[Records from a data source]
━━━━

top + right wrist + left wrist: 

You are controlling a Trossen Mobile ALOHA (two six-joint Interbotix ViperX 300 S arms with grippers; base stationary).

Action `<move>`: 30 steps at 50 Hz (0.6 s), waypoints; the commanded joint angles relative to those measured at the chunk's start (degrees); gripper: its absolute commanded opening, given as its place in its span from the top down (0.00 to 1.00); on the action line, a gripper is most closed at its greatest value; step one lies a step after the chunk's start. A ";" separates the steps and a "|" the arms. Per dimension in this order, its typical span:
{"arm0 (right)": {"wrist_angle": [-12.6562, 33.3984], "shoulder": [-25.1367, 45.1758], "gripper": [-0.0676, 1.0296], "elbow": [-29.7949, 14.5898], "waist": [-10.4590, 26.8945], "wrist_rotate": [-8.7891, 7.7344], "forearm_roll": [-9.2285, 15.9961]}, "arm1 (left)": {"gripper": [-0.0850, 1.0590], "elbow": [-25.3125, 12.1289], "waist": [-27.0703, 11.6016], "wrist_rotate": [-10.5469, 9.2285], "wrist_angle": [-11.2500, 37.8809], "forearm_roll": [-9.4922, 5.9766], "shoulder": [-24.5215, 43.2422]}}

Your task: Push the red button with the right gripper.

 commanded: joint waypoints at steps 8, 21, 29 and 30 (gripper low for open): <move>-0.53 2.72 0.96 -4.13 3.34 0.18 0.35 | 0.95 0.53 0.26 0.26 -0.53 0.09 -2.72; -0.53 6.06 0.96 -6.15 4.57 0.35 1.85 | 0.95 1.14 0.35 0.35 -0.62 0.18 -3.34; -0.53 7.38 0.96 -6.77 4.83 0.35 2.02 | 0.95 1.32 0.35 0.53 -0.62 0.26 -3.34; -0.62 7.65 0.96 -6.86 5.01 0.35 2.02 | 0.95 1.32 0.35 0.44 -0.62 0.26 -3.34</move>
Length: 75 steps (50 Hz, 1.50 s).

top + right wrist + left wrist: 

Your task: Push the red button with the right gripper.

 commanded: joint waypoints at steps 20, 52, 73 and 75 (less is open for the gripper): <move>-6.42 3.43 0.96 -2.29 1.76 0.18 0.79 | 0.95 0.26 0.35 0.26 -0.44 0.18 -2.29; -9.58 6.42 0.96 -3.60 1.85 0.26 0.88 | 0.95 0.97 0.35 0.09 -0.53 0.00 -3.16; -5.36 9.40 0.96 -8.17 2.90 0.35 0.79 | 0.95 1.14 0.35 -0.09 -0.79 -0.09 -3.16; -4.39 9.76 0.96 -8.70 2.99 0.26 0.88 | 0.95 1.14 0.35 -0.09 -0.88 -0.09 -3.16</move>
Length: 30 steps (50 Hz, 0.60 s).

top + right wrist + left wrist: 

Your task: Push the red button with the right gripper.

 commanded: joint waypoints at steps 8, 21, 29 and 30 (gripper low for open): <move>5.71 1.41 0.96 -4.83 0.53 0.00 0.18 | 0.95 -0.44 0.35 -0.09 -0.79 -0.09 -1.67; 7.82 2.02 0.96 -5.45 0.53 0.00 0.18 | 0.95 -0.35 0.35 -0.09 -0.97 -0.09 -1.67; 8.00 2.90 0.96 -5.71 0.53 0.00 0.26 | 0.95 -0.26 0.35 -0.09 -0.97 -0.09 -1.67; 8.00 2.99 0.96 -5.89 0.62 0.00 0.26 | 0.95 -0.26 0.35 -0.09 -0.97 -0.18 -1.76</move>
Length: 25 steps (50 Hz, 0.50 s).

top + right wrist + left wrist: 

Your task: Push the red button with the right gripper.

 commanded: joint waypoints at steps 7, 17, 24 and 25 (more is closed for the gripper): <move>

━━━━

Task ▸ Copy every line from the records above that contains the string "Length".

The completed task ▸
Length: 75 steps (50 Hz, 1.50 s).
Length: 30 steps (50 Hz, 0.60 s).
Length: 25 steps (50 Hz, 0.50 s).

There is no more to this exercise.